Finally, Alnylam remains on track to report topline results from the HELIOS-A study of vutrisiran in early 2021. The HELIOS-A study includes a number of exploratory endpoints related to cardiac manifestations in patients with hATTR amyloidosis with polyneuropathy; the Company intends to present these data as part of the 18-month data readout in late 2021.

Harnessing the Transformative Potential of RNAi in Hypertension

RNAi therapeutics represent an opportunity to transform the treatment of hypertension with a once quarterly or bi-annually administered medicine that improves adherence and optimizes outcomes due to tonic control of blood pressure. Uncontrolled hypertension in potential target populations under evaluation comprise approximately 60 million patients in the U.S. alone.

The Company will present new clinical data from the ongoing Phase 1 study of ALN-AGT, an investigational RNAi therapeutic targeting angiotensinogen in development for the treatment of hypertension. The Phase 1 study was performed in mild-to-moderate hypertension patients who were naïve or who had washed out their anti-hypertensive medication; ALN-AGT was administered as monotherapy. In the new update, patients receiving a single dose of 400 mg or 800 mg ALN-AGT demonstrated mean serum AGT reductions of 97.5% at 4 weeks post-dose. Further, patients at the top dose demonstrated mean reductions in 24-hour systolic blood pressure (SBP) and diastolic blood pressure (DBP) of 16.8 +/- 16.3 mm Hg and 9.1 +/- 9.5 mm Hg, respectively. The safety and tolerability of ALN-AGT was consistent with data previously presented at the American Heart Association (AHA) Scientific Sessions in November 2020, with an acceptable safety profile for continued development.

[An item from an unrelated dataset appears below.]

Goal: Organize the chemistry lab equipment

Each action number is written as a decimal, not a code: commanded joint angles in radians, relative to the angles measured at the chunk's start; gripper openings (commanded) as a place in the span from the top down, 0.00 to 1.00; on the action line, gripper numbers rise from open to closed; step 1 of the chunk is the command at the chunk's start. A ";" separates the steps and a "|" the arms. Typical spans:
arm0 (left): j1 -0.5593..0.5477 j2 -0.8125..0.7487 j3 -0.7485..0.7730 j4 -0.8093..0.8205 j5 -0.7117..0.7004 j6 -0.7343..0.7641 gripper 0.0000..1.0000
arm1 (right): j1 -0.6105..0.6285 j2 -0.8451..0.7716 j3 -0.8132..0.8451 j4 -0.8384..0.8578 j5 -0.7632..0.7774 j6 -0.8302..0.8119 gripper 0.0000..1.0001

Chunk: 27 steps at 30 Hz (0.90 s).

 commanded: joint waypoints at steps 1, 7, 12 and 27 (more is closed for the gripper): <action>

Addressing NASH with the Power of Human Genetics

NASH – a leading cause of liver fibrosis, cirrhosis, and hepatocellular carcinoma – remains an area of enormous unmet need with approximately 15 million patients in the U.S. alone. Today, existing investigational drugs in development for NASH are directed toward molecular targets lacking genetic validation. Alnylam will present an update on its lead NASH program ALN-HSD, an investigational RNAi therapeutic targeting HSD17B13 – a genetically validated target – for the treatment of NASH. The Company will review the ongoing Phase 1 study and expected timelines for human proof-of-concept in 2022. In addition, Alnylam will announce a new NASH program targeting PNPLA3, another genetically validated target. Alnylam is partnered with Regeneron in a 50-50 collaboration for the advancement of RNAi therapeutics for NASH.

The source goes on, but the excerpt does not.